Brought to you by NumFOCUS Foundation and O’Reilly Media
The official Jupyter Conference
Aug 21-22, 2018: Training
Aug 22-24, 2018: Tutorials & Conference
New York, NY

GoAi and PyGDF: GPU-accelerated data science with Jupyter notebooks

Joshua Patterson (NVIDIA), Keith Kraus (NVIDIA), Leo Meyerovich (Graphistry)
5:00pm–5:40pm Friday, August 24, 2018

Who is this presentation for?

  • Developers, data scientists, and architects

Prerequisite knowledge

  • A working knowledge of Python, the Jupyter Notebook, and data science concepts and practices
  • Familiarity with machine learning (useful but not required)

What you'll learn

  • Explore the GPU Open Analytics Initiative (GoAi)
  • Learn how to build Jupyter notebooks with GPU-accelerated data processing and visualizations

Description

An open data science ecosystem is important for advancing computing and collaboration among data scientists and developers. On one side, the GPU Open Analytics Initiative (GoAi) is bringing transparent GPU acceleration to everyday tasks for analysts and making GPU-accelerated Python a first-class citizen for developers with libraries such as the Python GPU DataFrame (PyGDF). At the same time, the prototyping, collaboration, and documentation ability of the Jupyter Notebook and JupyterLab have made Project Jupyter the go-to platform for data science and development.

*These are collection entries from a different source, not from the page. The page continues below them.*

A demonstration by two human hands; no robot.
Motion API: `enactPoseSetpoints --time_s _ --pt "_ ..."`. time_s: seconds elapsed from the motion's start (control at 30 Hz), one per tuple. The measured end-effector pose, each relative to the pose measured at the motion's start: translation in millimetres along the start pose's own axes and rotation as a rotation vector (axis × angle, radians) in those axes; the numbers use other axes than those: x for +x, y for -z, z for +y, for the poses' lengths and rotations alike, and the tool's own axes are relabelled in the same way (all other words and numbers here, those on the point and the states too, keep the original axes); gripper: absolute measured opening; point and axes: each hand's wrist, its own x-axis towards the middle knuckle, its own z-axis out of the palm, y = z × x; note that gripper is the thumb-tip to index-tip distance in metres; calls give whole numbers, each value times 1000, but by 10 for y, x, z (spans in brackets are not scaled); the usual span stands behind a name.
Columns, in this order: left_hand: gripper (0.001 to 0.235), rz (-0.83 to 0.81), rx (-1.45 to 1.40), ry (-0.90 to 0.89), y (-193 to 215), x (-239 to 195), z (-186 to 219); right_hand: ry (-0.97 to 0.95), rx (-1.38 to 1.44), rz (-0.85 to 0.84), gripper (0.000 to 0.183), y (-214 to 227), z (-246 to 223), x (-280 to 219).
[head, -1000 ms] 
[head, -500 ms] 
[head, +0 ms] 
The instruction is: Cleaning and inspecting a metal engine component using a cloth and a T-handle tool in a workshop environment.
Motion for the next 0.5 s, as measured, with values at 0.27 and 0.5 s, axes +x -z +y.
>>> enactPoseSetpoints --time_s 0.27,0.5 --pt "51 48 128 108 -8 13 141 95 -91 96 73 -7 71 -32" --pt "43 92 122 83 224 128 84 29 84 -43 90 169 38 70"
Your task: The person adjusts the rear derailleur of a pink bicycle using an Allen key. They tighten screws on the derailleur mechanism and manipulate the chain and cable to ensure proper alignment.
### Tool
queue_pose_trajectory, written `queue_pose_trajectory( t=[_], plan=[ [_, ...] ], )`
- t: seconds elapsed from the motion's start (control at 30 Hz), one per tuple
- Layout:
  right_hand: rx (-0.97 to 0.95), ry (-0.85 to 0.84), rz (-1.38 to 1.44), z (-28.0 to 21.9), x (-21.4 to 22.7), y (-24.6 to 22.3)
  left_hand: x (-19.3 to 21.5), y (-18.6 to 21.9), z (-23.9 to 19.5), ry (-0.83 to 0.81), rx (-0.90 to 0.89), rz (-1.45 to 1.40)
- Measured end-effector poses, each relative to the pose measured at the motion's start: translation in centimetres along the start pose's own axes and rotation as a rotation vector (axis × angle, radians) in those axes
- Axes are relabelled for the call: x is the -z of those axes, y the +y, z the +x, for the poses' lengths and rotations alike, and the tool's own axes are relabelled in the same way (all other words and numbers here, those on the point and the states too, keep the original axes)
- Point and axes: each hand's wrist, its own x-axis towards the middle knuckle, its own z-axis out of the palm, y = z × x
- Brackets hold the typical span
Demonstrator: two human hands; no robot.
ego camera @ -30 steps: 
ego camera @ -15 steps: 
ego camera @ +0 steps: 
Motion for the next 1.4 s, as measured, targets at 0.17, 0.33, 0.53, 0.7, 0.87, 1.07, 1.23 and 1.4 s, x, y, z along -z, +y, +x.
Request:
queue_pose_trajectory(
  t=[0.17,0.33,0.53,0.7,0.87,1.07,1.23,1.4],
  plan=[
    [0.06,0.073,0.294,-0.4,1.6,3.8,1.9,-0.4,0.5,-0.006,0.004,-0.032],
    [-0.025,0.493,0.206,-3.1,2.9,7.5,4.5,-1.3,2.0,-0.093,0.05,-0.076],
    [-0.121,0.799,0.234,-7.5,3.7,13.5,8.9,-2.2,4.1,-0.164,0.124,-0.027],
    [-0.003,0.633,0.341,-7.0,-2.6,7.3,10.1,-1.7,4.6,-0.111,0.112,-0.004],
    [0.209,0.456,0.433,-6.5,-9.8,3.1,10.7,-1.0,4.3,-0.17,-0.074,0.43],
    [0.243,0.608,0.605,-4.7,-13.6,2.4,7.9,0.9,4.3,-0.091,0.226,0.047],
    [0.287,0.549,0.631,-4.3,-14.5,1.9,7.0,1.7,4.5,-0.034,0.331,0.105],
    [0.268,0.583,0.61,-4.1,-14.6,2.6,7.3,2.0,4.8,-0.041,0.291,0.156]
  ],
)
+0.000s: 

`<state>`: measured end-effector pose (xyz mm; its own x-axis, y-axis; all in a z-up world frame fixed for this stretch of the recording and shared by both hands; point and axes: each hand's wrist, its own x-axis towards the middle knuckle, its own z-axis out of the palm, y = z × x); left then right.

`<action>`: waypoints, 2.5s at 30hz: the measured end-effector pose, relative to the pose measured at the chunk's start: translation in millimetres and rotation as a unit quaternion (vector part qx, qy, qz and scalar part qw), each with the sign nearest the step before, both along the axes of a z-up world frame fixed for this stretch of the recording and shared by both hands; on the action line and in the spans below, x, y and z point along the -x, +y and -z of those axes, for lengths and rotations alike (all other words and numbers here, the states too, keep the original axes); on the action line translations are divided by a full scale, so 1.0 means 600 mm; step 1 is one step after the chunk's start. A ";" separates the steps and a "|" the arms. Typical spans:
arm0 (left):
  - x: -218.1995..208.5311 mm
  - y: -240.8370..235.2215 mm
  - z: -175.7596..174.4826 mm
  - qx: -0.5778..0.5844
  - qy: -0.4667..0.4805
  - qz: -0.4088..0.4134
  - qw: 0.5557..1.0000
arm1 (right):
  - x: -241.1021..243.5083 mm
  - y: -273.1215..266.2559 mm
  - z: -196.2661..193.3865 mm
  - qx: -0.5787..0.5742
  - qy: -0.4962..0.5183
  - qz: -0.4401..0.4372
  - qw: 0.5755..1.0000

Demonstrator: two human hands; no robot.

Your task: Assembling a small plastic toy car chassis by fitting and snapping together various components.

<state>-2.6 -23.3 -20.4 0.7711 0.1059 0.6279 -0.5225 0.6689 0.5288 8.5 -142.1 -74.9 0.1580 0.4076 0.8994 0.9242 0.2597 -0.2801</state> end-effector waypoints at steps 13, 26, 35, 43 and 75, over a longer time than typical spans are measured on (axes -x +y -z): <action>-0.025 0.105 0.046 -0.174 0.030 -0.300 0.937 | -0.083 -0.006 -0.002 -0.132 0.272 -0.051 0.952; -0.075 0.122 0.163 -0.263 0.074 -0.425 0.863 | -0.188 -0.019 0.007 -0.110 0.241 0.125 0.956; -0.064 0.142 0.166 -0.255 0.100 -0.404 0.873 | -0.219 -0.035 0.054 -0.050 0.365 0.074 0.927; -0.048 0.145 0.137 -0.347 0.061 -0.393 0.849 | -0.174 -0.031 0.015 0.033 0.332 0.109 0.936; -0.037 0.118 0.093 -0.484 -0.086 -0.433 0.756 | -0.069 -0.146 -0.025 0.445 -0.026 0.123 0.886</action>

Joshua Patterson, Leo Meyerovich, and Keith Kraus demonstrate how to use PyGDF and other GoAi technologies to easily analyze and interactively visualize large datasets from standard Jupyter notebooks. They offer an overview of GoAi, explain why data scientists and developers are joining together around it, and detail how to leverage it today from your existing notebooks and codebases. Along the way, you’ll learn how open standards such as Apache Arrow are enabling clean integrations and interoperability between data science and GPU tools, including a look into how Graphistry brought end-to-end GPU acceleration of visual graph analytics to Jupyter workflows and how the same pattern is repeating throughout the data processing and visualization community. The result is analysts and developers can focus on solving problems rather than worrying about gluing different libraries and technologies together. They conclude by sharing future plans for GPU data science and new ways you can contribute to improving data science as a whole.

Photo of Joshua Patterson

Joshua Patterson

NVIDIA

Joshua Patterson is the Director of AI Infrastructure at NVIDIA, leading development of RAPIDS. Previously, Josh worked with leading experts across the public and private sectors and academia to build a next-generation cyberdefense platform. He was also a White House Presidential Innovation Fellow. His current passions are graph analytics, machine learning, and GPU data acceleration. Josh also loves storytelling with data and creating interactive data visualizations. He holds a BA in economics from the University of North Carolina at Chapel Hill and an MA in economics from the University of South Carolina’s Moore School of Business.

Photo of Keith Kraus

Keith Kraus

NVIDIA

Keith Kraus is a Washington, DC-based senior engineer on the AI infrastructure team at NVIDIA, where he builds GPU-accelerated solutions around data engineering, analytics, and visualization. Previously, Keith did extensive data engineering, systems engineering, and data visualization work in the cybersecurity domain, focused on building a GPU-accelerated big data solution for advanced threat detection and cyberthreat-hunting capabilities. Keith holds a BEng in computer engineering and an MEng in networked information systems from Stevens Institute of Technology.

Photo of Leo Meyerovich

Leo Meyerovich

Graphistry

Leo Meyerovich cofounded Graphistry, Inc. to help enterprise and federal teams easily scale visual investigations of their event and graph data. Graphistry’s original approach of connecting GPUs in browsers to GPUs in datacenters builds upon the founding team’s work at UC Berkeley on the first parallel web browser and the Superconductor language. Leo is most cited for his work in language-based security and policy verification. His earlier research received awards for the first reactive web language Flapjax, parallelizing the web browser, and the sociological foundations of programming languages.